(Records from a collection)
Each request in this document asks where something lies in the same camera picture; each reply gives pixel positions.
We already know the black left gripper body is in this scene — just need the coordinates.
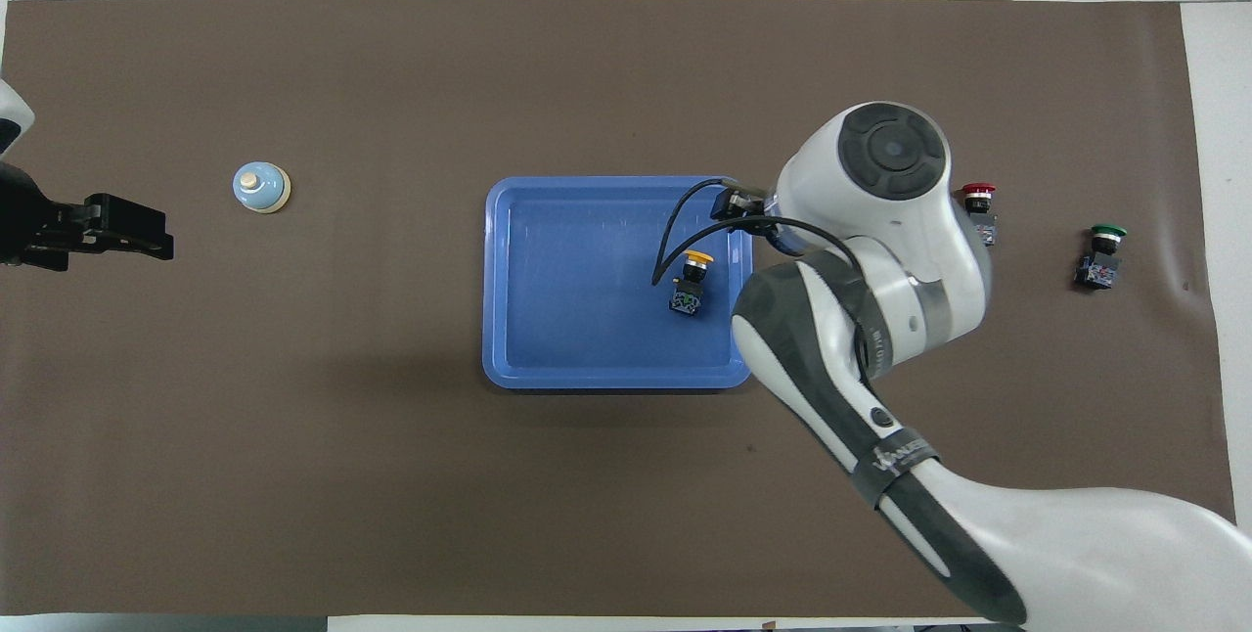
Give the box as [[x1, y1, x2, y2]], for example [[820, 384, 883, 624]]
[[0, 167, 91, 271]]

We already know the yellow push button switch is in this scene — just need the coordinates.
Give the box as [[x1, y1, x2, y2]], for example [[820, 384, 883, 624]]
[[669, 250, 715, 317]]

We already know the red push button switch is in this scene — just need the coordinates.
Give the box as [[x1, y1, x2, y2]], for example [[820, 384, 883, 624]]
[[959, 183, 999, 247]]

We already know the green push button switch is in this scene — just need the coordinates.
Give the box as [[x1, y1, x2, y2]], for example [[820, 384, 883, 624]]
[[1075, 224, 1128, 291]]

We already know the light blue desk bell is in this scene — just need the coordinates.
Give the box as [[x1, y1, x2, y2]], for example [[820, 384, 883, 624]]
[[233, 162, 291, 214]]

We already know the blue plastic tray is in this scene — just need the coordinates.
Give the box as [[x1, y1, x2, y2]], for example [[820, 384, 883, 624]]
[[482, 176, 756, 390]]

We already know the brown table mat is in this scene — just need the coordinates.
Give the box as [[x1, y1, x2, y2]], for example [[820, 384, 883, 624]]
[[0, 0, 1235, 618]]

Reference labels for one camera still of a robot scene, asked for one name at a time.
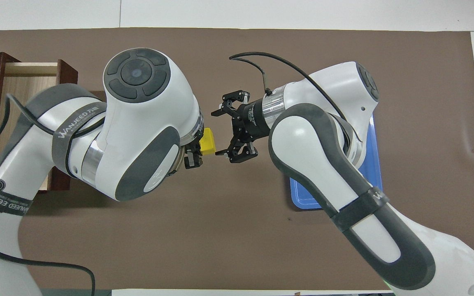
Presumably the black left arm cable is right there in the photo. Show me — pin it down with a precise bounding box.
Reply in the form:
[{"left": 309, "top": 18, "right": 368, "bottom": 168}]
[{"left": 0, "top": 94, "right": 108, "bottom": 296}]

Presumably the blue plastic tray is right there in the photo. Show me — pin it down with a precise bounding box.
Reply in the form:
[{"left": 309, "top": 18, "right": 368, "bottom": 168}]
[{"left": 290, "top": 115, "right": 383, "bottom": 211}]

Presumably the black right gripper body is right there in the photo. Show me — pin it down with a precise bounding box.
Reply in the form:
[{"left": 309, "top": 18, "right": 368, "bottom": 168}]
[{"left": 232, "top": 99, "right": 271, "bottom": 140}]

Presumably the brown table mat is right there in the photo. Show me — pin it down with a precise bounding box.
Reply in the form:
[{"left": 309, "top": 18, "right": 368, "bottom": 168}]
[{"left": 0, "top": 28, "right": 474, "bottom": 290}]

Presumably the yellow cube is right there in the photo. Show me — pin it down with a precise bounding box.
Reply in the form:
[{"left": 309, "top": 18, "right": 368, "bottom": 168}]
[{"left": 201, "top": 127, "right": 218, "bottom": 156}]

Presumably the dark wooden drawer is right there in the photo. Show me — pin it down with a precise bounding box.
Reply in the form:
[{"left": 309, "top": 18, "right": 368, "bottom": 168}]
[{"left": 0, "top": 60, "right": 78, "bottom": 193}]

_EXERCISE DIRECTIONS_. Report all lines of the data above that include the string "body".

_RESULT OF THE EXERCISE_.
We already know the black left gripper body is in this scene — just need the coordinates.
Presumably the black right gripper body is right there in the photo. Show me — pin it down with a precise bounding box.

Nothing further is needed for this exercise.